Institute of Computer Science, University of Tartu, Tartu, Estonia.
Tartu Observatory, University of Tartu, Tartu, Estonia.
Sci Rep. 2022 Jan 19;12(1):983. doi: 10.1038/s41598-022-04932-6.
Governments pay agencies to control the activities of farmers who receive governmental support. Field visits are costly and highly time-consuming; hence remote sensing is widely used for monitoring farmers' activities. Nowadays, a vast amount of available data from the Sentinel mission significantly boosted research in agriculture. Estonia is among the first countries to take advantage of this data source to automate mowing and ploughing events detection across the country. Although techniques that rely on optical data for monitoring agriculture events are favourable, the availability of such data during the growing season is limited. Thus, alternative data sources have to be evaluated. In this paper, we developed a deep learning model with an integrated reject option for detecting grassland mowing events using time series of Sentinel-1 and Sentinel-2 optical images acquired from 2000 fields in Estonia in 2018 during the vegetative season. The rejection mechanism is based on a threshold over the prediction confidence of the proposed model. The proposed model significantly outperforms the state-of-the-art technique and achieves event accuracy of 73.3% and end of season accuracy of 94.8%.

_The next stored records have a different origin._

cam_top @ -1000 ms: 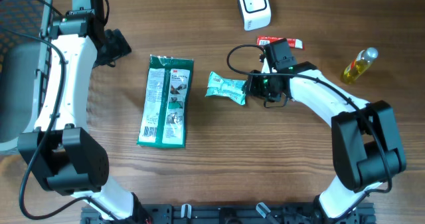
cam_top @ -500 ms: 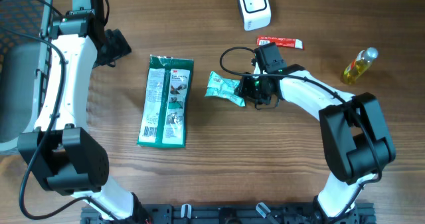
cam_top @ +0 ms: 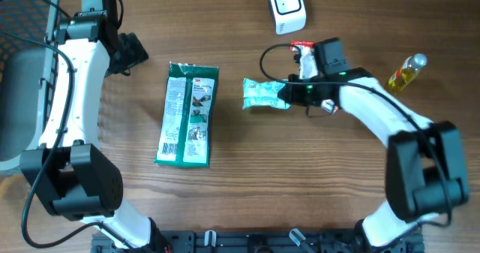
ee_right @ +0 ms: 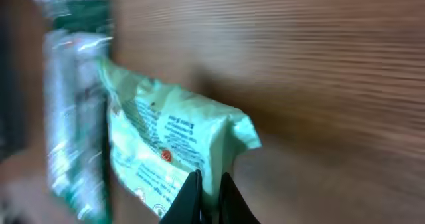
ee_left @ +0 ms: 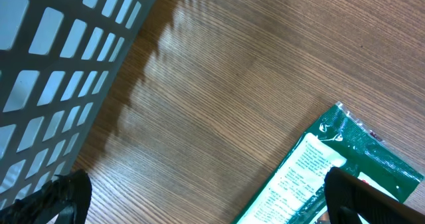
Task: Scan the item barcode
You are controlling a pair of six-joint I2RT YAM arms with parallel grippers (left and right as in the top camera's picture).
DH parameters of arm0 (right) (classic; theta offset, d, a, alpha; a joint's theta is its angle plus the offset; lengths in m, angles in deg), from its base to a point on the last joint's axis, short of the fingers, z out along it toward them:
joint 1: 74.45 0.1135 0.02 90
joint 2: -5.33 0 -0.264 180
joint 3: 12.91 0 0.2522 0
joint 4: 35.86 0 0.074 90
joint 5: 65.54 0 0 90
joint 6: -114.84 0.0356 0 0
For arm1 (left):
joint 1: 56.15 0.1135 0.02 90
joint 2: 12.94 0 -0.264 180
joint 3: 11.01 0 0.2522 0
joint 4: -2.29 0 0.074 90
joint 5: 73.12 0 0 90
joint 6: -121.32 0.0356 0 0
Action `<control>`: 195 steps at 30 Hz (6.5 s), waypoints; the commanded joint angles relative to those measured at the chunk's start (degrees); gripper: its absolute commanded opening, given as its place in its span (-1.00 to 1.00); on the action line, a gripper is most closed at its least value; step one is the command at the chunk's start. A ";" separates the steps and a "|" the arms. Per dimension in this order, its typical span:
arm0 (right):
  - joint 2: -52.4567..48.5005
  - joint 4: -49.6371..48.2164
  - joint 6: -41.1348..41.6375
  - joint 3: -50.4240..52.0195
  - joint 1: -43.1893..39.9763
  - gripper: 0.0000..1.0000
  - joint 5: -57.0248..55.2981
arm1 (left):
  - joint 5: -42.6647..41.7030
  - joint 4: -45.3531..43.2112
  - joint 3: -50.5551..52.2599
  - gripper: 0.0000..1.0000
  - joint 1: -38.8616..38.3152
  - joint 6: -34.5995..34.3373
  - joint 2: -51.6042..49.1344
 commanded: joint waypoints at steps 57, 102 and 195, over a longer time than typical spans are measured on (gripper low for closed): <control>-20.74 -24.26 -68.06 -39.52 8.63 -0.91 -67.36 | -0.26 -0.15 -0.79 1.00 0.26 0.87 -0.35; -5.18 48.04 -22.84 -32.28 1.40 -0.83 -28.39 | -0.26 -0.15 -0.79 1.00 0.26 0.90 -0.35; -12.31 12.07 15.04 -24.20 24.98 0.99 -18.45 | -0.26 -0.15 -0.79 1.00 0.26 0.87 -0.35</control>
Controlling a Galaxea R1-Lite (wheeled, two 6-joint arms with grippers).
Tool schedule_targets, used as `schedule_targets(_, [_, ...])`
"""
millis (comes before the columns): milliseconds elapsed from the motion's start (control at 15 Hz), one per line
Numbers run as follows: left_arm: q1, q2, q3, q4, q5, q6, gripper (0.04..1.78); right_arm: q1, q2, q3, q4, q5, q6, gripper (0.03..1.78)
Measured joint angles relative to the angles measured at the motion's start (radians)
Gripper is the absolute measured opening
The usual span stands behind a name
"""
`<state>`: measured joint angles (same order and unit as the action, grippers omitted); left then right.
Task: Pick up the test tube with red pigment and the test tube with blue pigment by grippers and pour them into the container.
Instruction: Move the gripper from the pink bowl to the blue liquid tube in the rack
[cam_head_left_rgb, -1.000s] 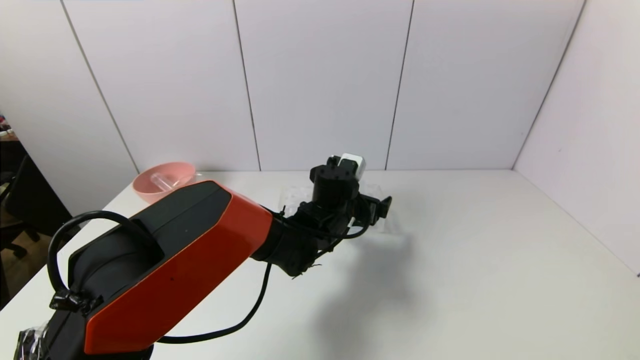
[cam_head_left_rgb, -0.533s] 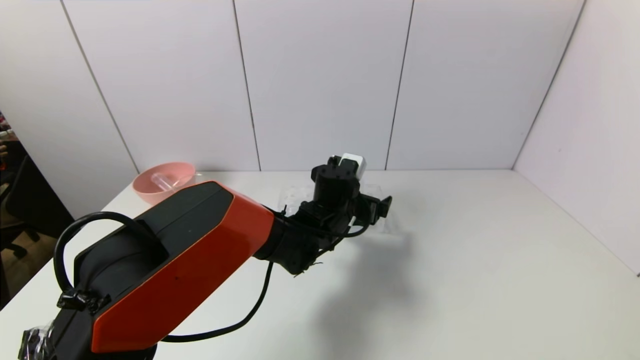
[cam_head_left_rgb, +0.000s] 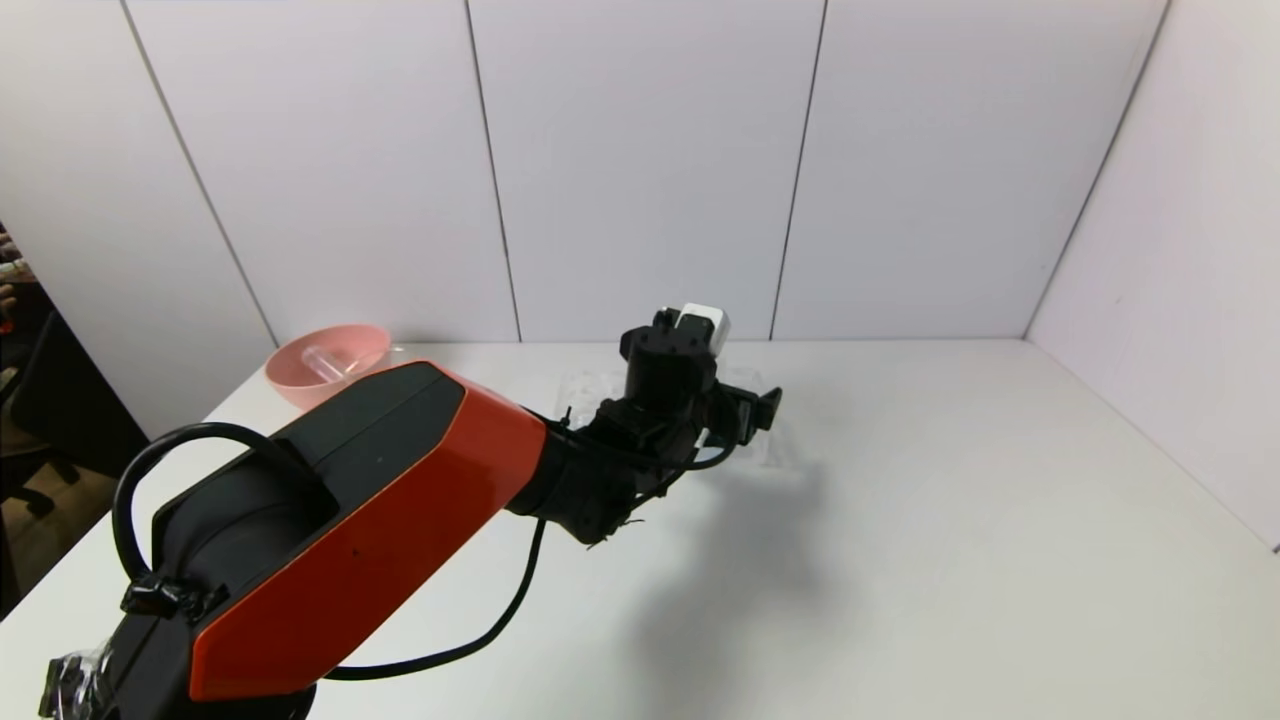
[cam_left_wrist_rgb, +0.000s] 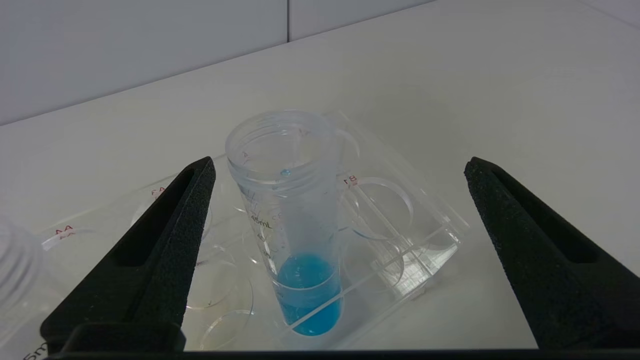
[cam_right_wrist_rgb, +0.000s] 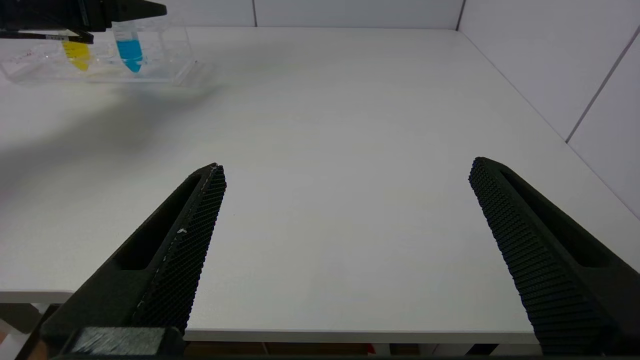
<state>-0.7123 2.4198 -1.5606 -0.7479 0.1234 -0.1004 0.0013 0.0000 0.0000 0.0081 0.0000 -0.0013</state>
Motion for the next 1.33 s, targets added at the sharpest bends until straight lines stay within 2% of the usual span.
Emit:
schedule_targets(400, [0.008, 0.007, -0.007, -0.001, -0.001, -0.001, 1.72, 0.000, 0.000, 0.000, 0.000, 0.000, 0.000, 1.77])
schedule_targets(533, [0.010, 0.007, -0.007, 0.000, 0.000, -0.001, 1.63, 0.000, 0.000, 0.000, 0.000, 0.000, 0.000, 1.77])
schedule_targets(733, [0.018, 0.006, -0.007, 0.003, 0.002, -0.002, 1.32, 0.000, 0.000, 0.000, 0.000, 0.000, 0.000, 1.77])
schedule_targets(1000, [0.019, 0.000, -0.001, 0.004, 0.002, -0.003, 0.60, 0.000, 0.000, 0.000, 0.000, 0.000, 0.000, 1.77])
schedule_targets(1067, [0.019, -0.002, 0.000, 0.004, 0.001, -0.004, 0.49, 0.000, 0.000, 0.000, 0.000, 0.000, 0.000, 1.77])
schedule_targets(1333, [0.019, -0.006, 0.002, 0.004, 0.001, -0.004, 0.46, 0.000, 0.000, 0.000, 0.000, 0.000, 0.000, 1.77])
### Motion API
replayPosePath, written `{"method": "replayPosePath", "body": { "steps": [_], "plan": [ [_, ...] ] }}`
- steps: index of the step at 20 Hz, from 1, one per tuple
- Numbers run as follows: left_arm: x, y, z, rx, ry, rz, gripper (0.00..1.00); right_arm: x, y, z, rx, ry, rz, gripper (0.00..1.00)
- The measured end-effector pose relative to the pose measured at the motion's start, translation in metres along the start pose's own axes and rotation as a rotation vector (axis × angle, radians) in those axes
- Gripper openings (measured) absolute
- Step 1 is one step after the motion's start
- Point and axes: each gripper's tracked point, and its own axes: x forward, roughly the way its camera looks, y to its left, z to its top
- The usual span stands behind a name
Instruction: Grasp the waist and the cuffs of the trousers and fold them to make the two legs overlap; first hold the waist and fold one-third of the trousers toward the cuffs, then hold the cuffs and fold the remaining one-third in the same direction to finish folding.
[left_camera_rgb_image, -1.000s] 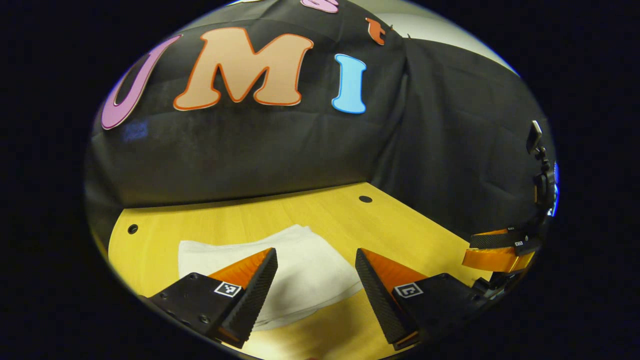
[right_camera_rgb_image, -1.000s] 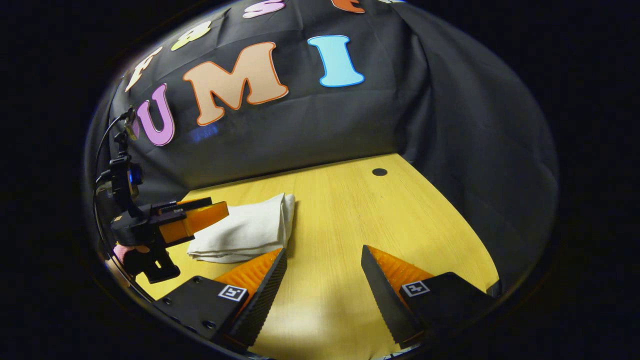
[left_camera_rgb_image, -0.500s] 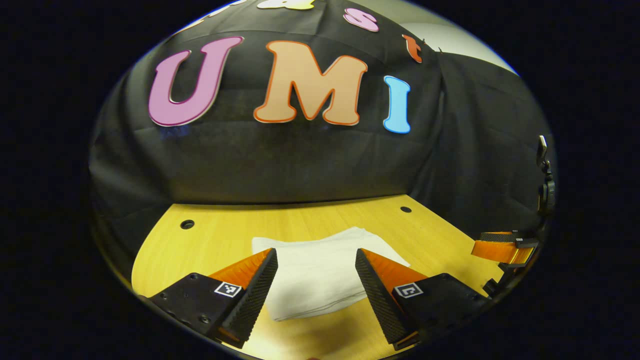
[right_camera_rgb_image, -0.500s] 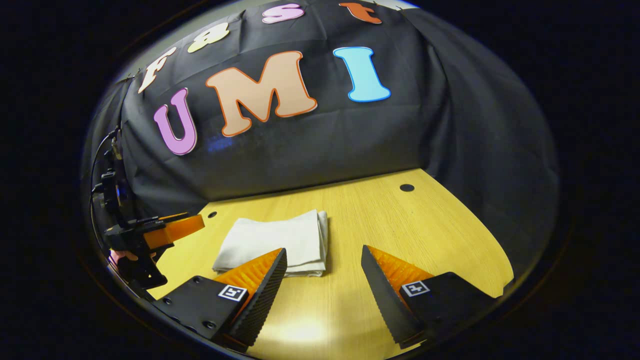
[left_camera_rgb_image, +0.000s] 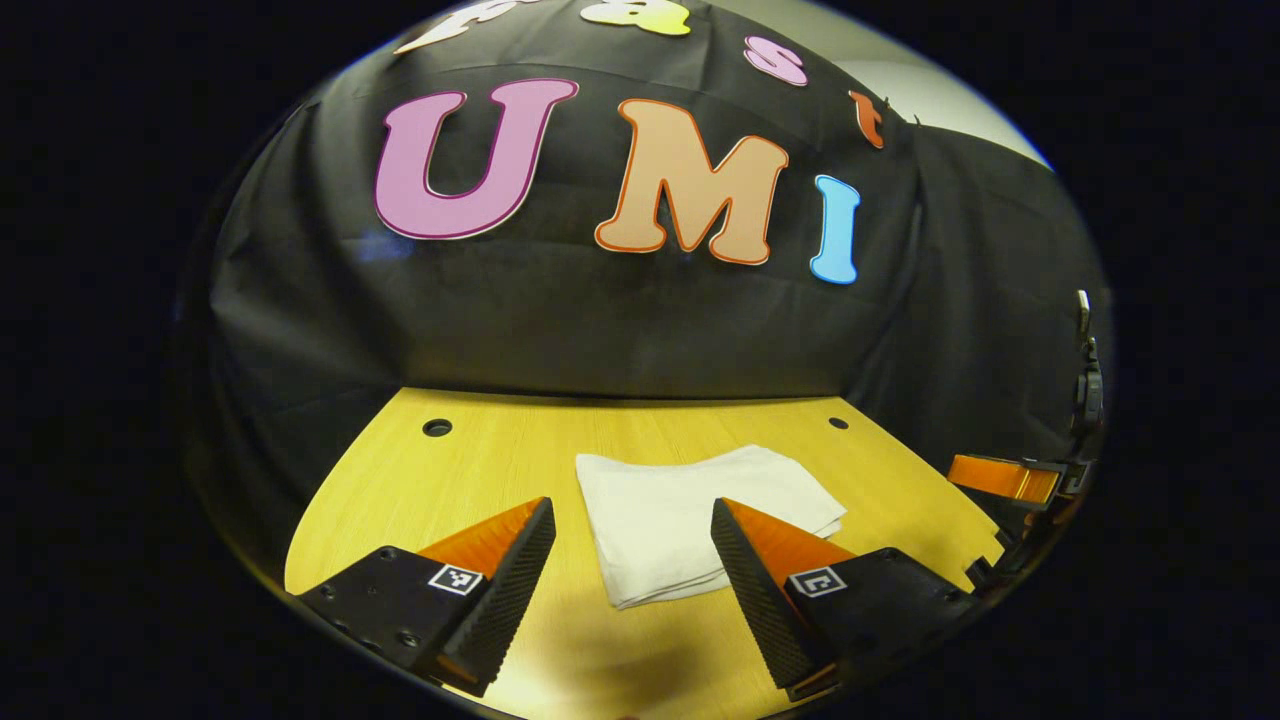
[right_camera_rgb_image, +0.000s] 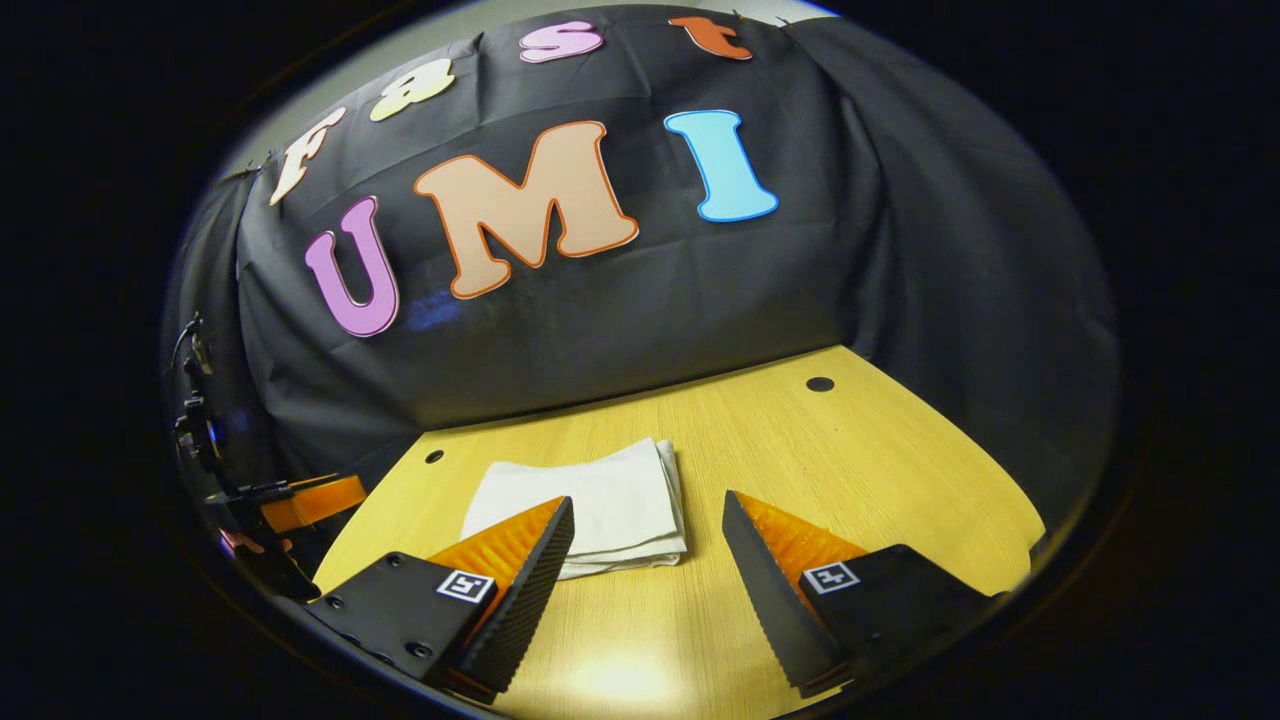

政府向机构付费,以控制获得政府支持的农民的活动。实地考察既昂贵又非常耗时;因此,遥感被广泛用于监测农民的活动。如今,哨兵任务提供的大量可用数据极大地推动了农业研究。爱沙尼亚是最早利用这一数据源在全国范围内自动检测割草和耕作事件的国家之一。尽管依靠光学数据监测农业事件的技术是有利的,但在生长季节,这种数据的可用性有限。因此,必须评估替代数据源。在本文中,我们使用来自爱沙尼亚 2018 年植被季节在 2000 个田地获取的 Sentinel-1 和 Sentinel-2 光学图像的时间序列,开发了一个具有集成拒绝选项的深度学习模型,用于检测草地割草事件。拒绝机制基于对所提出模型的预测置信度的阈值。所提出的模型显著优于最先进的技术,达到了 73.3%的事件精度和 94.8%的季末精度。